The Hormuz episode revealed the inner workings of a system in transition—one in which an emerging security–centered order now coexists uneasily with remnants of the older hybrid arrangement, part ideological, part coercive, that took shape over decades under Ali Khamenei.  That older system always had a strong security component, but its internal balance has shifted. Since the war began, the security elite has moved closer to the center of decision‑making, while the ideological camp has grown less decisive at the core yet remains highly capable of exerting pressure. That pressure carries weight because the war did not simply militarize the state. It also politicized the regime’s support base in ways the leadership did not fully anticipate. 

That dynamic narrowed Iran’s room for maneuver over Hormuz, and external factors compounded the problem. Trump’s style of coercive diplomacy made any Iranian flexibility harder to sustain politically, because it turned even limited movement into proof, in his telling, that pressure was working. Every public declaration of American success, every suggestion that Iran could be pushed further—on sanctions, naval restrictions, or enriched uranium—raised the domestic cost for Tehran of appearing accommodating without a tangible reciprocal gesture in return. In that sense, the reversal over Hormuz was less a sign of institutional disarray than of mounting constraint. 

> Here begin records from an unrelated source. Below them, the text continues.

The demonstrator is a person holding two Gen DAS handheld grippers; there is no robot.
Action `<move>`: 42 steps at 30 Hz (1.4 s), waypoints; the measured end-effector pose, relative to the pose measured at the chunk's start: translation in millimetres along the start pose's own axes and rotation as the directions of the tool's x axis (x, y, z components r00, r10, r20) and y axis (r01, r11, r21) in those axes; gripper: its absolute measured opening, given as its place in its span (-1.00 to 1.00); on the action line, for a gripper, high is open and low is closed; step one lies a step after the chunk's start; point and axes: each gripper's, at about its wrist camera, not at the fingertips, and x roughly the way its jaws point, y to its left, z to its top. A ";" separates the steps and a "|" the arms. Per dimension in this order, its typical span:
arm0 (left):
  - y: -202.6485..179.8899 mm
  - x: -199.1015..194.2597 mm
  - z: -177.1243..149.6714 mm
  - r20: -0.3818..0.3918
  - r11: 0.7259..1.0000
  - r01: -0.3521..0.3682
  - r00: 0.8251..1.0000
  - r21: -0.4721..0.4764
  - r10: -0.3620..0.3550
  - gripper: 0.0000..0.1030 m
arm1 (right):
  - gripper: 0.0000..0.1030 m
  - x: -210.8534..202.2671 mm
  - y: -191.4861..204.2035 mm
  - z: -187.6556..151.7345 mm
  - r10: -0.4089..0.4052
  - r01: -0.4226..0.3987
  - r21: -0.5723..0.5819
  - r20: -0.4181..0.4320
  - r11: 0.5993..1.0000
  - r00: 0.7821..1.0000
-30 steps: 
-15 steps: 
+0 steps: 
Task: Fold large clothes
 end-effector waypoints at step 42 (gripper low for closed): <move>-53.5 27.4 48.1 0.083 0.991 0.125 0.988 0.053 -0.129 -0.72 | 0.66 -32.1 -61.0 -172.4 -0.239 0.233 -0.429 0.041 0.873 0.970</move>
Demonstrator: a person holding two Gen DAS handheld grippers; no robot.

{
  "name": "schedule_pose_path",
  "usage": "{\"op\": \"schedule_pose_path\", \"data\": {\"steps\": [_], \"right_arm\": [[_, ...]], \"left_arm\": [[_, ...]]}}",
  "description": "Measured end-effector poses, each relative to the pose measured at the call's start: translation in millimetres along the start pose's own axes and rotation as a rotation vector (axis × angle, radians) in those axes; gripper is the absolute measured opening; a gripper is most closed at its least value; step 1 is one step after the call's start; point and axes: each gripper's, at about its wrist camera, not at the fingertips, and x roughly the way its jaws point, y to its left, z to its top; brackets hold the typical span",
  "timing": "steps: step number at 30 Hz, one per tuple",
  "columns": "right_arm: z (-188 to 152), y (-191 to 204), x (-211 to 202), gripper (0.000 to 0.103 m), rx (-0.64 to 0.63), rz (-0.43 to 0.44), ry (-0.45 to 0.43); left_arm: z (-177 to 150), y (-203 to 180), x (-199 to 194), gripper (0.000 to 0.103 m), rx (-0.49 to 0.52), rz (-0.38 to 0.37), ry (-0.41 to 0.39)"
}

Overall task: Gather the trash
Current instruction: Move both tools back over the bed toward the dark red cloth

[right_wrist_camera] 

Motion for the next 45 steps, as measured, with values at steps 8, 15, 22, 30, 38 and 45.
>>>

Iran is not fractured along a civilian-military fault line. What it is navigating is a post‑Khamenei transition in which the old order resists displacement, the new one is not yet fully consolidated, and the Supreme Leader appears to function less as an undisputed final arbiter than as a participant in a broader security‑led consensus. That may change if Mojtaba Khamenei eventually consolidates his authority. For now, the system is operating less as a hierarchy organized around a single dominant figure and more as a hardline coalition trying to manage war, diplomacy, and internal competition simultaneously.